Tak wyglądał wałek napędowy po zdjęciu z motocykla
Szkiełkowanie poprawiło jego wygląd zdecydowanie
pomimo że miałem złożony na gotowo już wałek, rozebrałem go bo nie było by możliwości nasmarować go. Kalamitka nie dość że w bardzo ciasnym miejscu to jeszcze miejscami powodowała blokowanie się krzyżaka. Miałem kalamitkę wkręcać tylko w momencie smarowania, ale znalazłem krzyżak z kalamitką "od czoła" - wymieniłem go. Dodatkowo nowy krzyżak wzbudza zaufanie jakością na każdym elemencie ma napisy MADE IN GERMANY - dzisiaj bardzo rzadko się to zdarza.
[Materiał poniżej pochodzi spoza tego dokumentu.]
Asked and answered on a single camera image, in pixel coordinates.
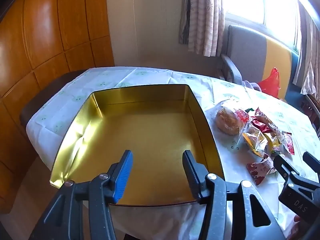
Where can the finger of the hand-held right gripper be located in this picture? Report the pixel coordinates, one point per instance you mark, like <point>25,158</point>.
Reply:
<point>283,166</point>
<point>311,161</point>

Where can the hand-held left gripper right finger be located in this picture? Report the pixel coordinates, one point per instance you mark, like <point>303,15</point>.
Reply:
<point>191,175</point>

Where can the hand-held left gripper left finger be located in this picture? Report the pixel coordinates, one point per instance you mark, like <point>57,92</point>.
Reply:
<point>123,177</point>

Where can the red clear bar packet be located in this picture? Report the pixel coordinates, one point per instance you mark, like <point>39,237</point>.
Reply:
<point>287,141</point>

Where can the red round-pattern snack packet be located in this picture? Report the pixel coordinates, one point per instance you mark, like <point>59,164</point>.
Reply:
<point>257,171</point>

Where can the orange clear pastry packet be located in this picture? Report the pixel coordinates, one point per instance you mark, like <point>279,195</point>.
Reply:
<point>255,141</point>

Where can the maroon gold-lined tin box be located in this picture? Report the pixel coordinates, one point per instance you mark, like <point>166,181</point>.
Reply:
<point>150,142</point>

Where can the dark maroon snack packet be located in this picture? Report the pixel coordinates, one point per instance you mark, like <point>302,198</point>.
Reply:
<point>260,127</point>

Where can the clear round pastry packet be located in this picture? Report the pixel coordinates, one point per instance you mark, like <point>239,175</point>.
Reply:
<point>226,120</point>

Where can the person's right hand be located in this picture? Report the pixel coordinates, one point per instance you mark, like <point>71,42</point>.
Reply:
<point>298,223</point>

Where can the red plastic bag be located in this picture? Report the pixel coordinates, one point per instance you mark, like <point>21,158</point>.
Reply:
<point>271,82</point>

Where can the pale pink cloth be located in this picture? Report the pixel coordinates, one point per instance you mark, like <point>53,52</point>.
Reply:
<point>252,85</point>

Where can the white green-print tablecloth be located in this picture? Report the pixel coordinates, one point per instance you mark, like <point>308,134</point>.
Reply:
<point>150,76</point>

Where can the beige patterned curtain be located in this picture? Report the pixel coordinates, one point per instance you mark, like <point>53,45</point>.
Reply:
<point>311,55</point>
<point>202,17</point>

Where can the dark brown table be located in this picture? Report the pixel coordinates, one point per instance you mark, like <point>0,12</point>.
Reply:
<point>50,85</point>

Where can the grey yellow blue armchair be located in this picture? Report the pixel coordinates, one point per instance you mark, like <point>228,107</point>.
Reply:
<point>247,47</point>

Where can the window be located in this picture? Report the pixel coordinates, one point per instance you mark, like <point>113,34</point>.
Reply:
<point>262,0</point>

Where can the wooden wardrobe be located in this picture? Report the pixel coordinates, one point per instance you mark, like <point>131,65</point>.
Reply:
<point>37,30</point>

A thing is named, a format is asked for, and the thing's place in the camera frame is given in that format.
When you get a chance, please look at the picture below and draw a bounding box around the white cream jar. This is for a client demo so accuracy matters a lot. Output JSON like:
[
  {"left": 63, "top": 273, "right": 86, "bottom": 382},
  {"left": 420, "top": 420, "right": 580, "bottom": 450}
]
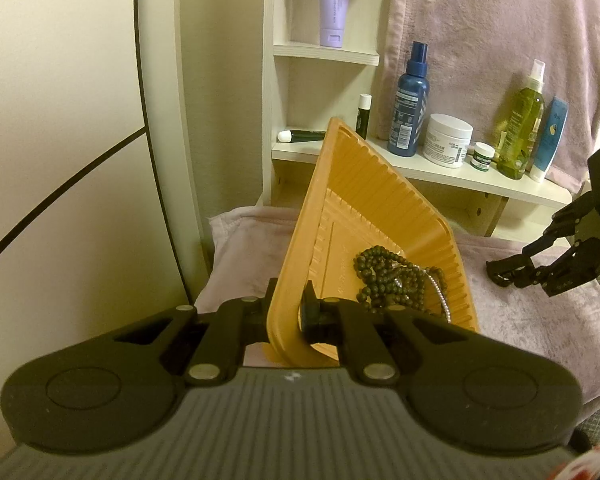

Trochę się przy tym napracowałem, ale to dzięki niemu przekazywana jest cała moc na tylne koło. Musi być dobry.
Wałek ocynkowany, przegub pomalowany. Jakoś to wygląda.
I już na motocyklu
Widok na niewidoczną stronę dyfra. Lubię jak tam gdzie nie widać też jest ładnie, może to przerost formy nad treścią, ale niestety tak mam.
Pierwszy moment kiedy motocykl dostał oba koła. Motocykl zaczął przypominać motocykl.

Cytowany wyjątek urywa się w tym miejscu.